## [TASK]
Transcribe the records below exactly as written, from the opening line through the line that contains "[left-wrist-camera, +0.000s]".

## [DATA SUPPLIED]
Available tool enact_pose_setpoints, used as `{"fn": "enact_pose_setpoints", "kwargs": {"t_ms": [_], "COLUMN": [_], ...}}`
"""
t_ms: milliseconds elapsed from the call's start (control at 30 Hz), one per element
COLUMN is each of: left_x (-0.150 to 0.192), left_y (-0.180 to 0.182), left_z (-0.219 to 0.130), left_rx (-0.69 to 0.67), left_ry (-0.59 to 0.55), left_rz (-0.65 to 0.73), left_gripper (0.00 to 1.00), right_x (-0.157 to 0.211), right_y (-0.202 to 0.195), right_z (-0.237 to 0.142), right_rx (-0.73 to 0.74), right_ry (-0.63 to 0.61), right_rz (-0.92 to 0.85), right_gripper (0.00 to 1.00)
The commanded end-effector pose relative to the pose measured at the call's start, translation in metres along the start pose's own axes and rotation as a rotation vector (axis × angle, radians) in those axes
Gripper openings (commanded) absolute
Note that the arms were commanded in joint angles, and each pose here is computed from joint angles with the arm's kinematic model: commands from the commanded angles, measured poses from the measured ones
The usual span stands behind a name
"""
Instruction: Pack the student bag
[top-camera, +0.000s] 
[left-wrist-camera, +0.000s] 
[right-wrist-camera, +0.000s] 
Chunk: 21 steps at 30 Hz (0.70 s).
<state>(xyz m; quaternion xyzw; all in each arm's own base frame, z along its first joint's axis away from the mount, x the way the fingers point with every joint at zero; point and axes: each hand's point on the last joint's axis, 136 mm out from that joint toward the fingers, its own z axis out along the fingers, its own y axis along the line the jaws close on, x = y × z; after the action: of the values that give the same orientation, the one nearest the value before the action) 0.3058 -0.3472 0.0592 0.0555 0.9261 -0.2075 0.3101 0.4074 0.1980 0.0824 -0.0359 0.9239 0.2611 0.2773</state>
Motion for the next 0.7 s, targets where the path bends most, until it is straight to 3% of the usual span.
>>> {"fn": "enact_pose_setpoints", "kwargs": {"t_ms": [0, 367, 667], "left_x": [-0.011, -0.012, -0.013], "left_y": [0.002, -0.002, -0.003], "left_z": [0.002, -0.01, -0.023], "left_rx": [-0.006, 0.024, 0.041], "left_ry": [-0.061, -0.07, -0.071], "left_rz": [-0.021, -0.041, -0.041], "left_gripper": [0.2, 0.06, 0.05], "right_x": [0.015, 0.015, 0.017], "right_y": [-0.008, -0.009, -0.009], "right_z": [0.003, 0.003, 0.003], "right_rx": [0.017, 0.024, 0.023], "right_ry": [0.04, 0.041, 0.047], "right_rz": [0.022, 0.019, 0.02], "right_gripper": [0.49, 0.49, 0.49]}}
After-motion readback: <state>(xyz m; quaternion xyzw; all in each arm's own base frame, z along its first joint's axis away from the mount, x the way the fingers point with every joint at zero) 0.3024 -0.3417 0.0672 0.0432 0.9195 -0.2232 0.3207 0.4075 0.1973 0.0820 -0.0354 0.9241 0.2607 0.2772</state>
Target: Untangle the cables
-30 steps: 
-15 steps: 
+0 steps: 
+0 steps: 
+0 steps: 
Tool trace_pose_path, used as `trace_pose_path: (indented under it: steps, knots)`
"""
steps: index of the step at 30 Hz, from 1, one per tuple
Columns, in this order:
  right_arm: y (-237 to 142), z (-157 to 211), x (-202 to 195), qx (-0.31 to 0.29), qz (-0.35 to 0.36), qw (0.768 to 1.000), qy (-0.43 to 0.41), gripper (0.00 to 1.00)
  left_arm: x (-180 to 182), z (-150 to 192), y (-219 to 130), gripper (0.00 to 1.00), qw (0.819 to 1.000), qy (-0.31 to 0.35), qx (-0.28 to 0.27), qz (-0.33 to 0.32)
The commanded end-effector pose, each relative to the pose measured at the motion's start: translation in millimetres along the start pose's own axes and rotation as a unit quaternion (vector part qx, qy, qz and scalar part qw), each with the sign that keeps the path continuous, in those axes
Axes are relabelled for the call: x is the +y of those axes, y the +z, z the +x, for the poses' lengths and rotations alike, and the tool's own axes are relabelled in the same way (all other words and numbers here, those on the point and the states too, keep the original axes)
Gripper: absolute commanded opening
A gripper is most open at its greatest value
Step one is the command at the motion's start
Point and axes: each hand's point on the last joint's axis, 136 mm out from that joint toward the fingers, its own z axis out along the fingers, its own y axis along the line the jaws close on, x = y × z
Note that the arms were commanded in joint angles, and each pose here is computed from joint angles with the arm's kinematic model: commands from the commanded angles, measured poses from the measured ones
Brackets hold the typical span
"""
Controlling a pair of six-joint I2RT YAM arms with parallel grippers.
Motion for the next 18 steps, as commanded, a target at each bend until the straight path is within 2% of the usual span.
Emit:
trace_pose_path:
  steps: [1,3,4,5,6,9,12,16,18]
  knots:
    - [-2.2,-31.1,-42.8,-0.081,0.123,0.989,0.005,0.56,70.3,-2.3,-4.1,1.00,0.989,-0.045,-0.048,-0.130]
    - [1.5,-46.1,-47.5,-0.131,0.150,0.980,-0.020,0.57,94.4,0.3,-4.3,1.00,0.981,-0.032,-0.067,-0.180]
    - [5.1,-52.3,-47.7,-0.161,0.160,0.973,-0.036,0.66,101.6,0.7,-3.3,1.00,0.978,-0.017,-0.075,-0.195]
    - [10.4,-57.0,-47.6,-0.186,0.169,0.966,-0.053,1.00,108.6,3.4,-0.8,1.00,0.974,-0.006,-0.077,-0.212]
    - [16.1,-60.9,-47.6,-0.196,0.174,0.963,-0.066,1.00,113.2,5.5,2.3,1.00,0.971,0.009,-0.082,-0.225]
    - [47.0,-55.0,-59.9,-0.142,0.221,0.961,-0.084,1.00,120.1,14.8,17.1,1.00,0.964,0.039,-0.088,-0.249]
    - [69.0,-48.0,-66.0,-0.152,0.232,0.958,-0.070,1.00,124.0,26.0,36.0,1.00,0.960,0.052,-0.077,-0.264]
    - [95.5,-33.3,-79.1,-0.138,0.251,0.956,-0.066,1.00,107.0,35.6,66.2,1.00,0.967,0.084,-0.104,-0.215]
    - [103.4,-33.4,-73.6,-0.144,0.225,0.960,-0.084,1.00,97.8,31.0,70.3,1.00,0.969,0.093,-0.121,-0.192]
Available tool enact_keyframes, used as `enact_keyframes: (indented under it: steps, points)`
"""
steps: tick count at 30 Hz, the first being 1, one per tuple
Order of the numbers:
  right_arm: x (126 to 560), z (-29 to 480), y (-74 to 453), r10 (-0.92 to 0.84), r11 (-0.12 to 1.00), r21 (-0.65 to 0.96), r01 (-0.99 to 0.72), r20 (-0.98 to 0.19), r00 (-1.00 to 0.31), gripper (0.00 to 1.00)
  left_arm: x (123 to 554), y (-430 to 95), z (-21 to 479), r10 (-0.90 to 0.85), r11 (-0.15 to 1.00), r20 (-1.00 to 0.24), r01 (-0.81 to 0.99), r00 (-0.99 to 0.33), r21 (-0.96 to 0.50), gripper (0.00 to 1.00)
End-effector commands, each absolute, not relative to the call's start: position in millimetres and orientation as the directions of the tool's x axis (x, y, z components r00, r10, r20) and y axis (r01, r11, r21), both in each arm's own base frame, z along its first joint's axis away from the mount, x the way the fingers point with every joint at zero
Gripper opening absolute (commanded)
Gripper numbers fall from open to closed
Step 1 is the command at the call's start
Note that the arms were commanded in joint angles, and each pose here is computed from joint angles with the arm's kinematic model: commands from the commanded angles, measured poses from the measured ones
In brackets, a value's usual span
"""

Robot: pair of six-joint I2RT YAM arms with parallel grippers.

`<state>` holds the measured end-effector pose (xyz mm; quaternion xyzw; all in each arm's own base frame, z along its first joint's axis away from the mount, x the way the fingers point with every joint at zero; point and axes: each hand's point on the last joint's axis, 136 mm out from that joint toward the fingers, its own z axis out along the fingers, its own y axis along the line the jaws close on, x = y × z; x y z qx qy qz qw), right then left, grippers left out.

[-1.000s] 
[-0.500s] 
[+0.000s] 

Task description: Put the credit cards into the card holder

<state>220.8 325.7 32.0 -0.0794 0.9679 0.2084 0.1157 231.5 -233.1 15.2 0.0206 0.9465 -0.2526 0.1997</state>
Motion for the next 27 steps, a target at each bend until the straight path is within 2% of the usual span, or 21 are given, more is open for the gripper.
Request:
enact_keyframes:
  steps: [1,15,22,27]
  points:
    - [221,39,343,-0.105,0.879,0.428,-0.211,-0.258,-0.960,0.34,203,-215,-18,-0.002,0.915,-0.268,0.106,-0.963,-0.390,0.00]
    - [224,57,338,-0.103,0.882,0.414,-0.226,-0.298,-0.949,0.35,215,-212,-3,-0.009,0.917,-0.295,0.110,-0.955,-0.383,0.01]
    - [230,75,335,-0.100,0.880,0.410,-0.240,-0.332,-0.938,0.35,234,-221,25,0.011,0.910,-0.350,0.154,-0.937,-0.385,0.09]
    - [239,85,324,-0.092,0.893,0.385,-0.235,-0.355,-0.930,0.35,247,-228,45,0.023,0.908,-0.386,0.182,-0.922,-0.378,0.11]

## [SOLUTION TO THE EXERCISE]
Available tool enact_pose_setpoints, used as `{"fn": "enact_pose_setpoints", "kwargs": {"t_ms": [_], "COLUMN": [_], ...}}`
"""
t_ms: milliseconds elapsed from the call's start (control at 30 Hz), one per element
COLUMN is each of: left_x (-0.150 to 0.192), left_y (-0.180 to 0.182), left_z (-0.219 to 0.130), left_rx (-0.69 to 0.67), left_ry (-0.59 to 0.55), left_rz (-0.65 to 0.73), left_gripper (0.00 to 1.00), right_x (-0.157 to 0.211), right_y (-0.202 to 0.195), right_z (-0.237 to 0.142), right_rx (-0.73 to 0.74), right_ry (-0.63 to 0.61), right_rz (-0.92 to 0.85), right_gripper (0.00 to 1.00)
The commanded end-effector pose relative to the pose measured at the call's start, translation in metres along the start pose's own axes and rotation as a rotation vector (axis × angle, radians) in those axes
Gripper openings (commanded) absolute
Note that the arms were commanded in joint angles, and each pose here is computed from joint angles with the arm's kinematic model: commands from the commanded angles, measured poses from the measured ones
The usual span stands behind a name
"""
Instruction: Pack the student bag
[top-camera, +0.000s] 
[left-wrist-camera, +0.000s] 

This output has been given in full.